The task calls for the count of lines containing "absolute" in these records, given as a number with no other words.

Items from a dataset
= Beginning of Section =

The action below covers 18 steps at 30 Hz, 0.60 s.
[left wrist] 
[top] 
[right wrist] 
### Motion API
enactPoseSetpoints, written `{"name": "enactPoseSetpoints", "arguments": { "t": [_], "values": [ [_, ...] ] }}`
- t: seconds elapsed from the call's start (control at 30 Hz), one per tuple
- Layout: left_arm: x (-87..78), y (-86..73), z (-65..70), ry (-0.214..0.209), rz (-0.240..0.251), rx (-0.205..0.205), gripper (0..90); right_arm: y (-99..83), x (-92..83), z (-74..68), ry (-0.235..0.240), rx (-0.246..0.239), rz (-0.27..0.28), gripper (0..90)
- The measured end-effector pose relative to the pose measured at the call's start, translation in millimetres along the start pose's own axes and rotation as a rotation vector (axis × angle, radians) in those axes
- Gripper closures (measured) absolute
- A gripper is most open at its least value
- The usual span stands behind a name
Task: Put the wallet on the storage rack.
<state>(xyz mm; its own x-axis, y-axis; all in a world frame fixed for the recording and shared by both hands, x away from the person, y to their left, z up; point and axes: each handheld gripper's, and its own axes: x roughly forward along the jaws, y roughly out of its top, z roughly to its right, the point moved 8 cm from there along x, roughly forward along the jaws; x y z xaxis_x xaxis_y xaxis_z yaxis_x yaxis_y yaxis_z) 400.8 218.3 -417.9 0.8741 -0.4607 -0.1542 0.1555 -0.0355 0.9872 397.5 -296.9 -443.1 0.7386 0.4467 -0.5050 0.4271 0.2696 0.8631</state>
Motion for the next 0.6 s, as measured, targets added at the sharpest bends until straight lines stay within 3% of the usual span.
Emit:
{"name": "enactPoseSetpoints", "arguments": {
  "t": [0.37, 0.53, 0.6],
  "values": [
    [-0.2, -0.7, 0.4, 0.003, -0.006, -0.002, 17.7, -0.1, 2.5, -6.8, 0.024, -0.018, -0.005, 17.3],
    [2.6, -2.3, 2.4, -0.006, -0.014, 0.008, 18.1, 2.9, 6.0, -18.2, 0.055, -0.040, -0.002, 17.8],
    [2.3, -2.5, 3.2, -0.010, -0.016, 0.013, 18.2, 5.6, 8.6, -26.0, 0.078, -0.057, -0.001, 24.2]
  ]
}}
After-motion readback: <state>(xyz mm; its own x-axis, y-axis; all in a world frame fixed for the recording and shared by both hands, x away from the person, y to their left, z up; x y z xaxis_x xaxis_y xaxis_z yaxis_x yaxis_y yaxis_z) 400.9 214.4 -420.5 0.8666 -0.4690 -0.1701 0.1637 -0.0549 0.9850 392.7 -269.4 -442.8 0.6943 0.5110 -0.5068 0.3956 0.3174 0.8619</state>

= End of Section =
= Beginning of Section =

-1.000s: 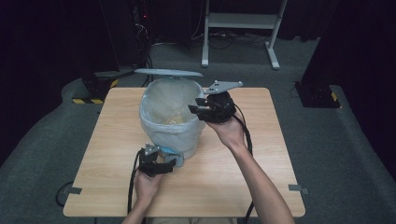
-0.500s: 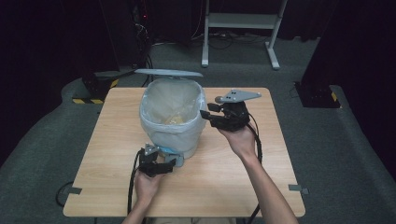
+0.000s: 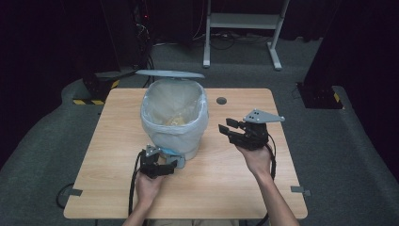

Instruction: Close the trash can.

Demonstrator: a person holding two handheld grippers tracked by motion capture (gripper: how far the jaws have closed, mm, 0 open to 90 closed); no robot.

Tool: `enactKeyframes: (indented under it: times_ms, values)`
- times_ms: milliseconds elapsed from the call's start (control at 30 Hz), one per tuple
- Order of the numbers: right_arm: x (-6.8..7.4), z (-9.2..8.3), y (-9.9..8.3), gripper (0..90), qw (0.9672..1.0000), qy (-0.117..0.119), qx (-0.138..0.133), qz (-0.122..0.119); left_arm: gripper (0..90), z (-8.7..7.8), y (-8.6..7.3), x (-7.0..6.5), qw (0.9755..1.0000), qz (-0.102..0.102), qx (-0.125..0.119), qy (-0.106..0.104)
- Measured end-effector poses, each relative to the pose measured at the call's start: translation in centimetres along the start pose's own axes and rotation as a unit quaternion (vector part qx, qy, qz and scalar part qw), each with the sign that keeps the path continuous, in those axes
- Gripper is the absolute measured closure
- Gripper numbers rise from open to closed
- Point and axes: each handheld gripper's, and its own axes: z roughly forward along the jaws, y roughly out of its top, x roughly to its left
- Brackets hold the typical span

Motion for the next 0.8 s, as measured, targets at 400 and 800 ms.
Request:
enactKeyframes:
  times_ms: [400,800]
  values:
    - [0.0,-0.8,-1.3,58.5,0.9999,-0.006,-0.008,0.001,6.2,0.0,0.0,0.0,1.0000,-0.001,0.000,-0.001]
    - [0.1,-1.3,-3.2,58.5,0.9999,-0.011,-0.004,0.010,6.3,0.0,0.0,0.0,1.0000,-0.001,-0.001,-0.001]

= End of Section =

TASK OUTPUT: 2